> **Description of the task**
Each line below must be transcribed exactly, and no picture may appear in the transcription.

> **Data segment**

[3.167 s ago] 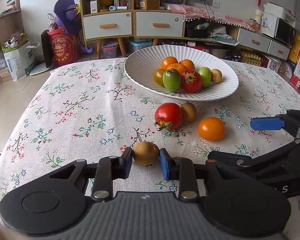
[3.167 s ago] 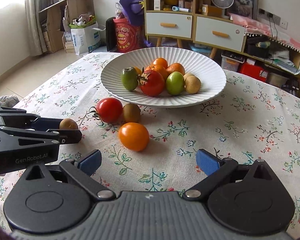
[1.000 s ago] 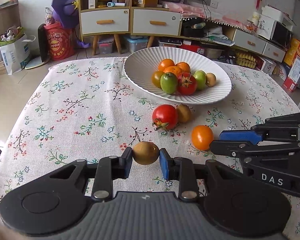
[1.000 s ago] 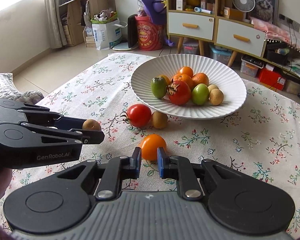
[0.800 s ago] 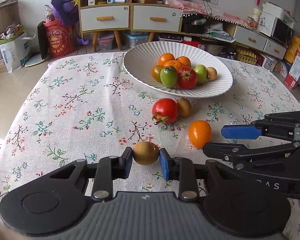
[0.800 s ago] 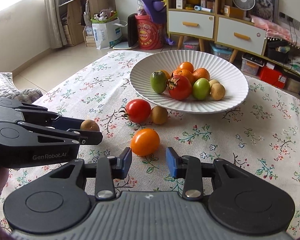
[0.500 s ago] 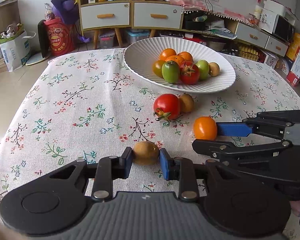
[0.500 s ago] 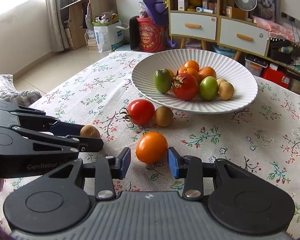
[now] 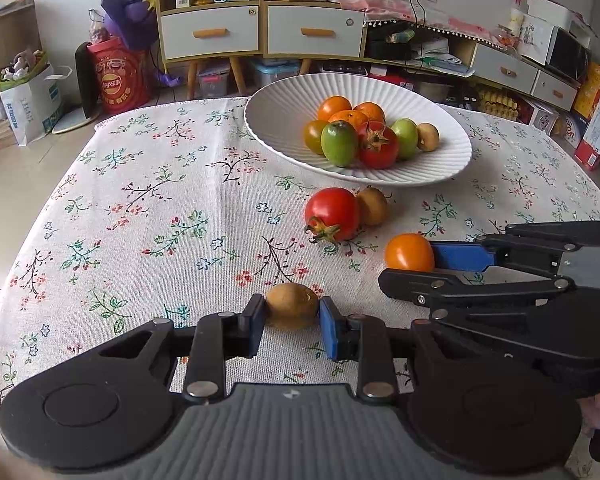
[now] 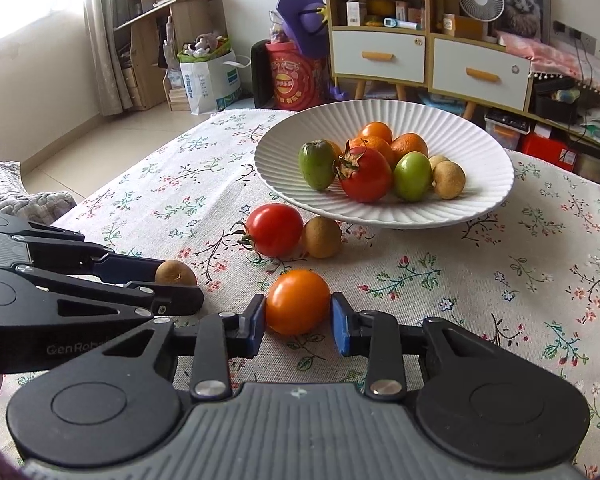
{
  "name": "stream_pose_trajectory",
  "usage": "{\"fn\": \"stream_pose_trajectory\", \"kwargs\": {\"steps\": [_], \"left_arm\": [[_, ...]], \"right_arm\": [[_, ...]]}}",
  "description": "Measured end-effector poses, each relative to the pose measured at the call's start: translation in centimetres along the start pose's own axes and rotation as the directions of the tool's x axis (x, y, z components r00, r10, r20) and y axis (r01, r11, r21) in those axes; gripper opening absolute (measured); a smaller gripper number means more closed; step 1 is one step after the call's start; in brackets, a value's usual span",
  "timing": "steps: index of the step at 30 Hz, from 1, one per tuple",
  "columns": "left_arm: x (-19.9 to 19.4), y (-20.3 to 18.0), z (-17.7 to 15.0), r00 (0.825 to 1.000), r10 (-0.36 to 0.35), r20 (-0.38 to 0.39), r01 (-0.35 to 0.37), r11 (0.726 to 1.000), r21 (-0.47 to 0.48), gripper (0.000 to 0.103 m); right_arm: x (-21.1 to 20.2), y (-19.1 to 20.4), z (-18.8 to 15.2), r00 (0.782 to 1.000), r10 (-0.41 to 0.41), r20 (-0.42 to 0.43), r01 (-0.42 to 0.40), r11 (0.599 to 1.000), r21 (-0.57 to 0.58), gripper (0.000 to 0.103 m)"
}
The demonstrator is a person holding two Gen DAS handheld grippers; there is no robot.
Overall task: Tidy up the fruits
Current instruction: 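Carry the brown fruit with the left tool over the bowl while the right tool carries the orange tomato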
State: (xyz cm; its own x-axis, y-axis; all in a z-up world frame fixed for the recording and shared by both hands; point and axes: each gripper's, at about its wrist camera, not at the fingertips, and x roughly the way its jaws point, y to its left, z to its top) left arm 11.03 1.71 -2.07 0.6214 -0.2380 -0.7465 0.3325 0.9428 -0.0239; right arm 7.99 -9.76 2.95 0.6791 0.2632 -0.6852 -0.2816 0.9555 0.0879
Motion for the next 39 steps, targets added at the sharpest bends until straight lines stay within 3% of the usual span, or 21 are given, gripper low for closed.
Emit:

> **Written answer**
[3.167 s ago] 
[3.167 s ago] 
[1.000 s ago] 
[1.000 s ago] 
[0.800 s ago] 
[0.800 s ago] 
[0.500 s ago] 
[0.500 s ago] 
[now] 
[now] 
{
  "name": "stream_pose_trajectory",
  "usage": "{\"fn\": \"stream_pose_trajectory\", \"kwargs\": {\"steps\": [_], \"left_arm\": [[_, ...]], \"right_arm\": [[_, ...]]}}",
  "description": "Measured end-effector poses, each relative to the pose measured at the call's start: translation in centimetres along the start pose's own axes and rotation as the directions of the tool's x axis (x, y, z components r00, r10, r20) and y axis (r01, r11, r21) in those axes; gripper opening absolute (measured); a smaller gripper number means more closed; step 1 is one step after the call's start; in brackets, a value's usual span",
  "timing": "steps: index of the step at 30 Hz, from 1, one per tuple",
  "columns": "left_arm: x (-19.9 to 19.4), y (-20.3 to 18.0), z (-17.7 to 15.0), r00 (0.825 to 1.000), r10 (-0.36 to 0.35), r20 (-0.38 to 0.39), r01 (-0.35 to 0.37), r11 (0.726 to 1.000), r21 (-0.47 to 0.48), gripper (0.000 to 0.103 m); right_arm: x (-21.1 to 20.2), y (-19.1 to 20.4), z (-18.8 to 15.2), r00 (0.782 to 1.000), r10 (-0.41 to 0.41), r20 (-0.42 to 0.43), r01 (-0.42 to 0.40), r11 (0.599 to 1.000), r21 (-0.57 to 0.58), gripper (0.000 to 0.103 m)"
}
The demonstrator is a person holding two Gen DAS handheld grippers; there is no robot.
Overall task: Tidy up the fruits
Current instruction: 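Carry the brown fruit with the left tool over the bowl while the right tool carries the orange tomato
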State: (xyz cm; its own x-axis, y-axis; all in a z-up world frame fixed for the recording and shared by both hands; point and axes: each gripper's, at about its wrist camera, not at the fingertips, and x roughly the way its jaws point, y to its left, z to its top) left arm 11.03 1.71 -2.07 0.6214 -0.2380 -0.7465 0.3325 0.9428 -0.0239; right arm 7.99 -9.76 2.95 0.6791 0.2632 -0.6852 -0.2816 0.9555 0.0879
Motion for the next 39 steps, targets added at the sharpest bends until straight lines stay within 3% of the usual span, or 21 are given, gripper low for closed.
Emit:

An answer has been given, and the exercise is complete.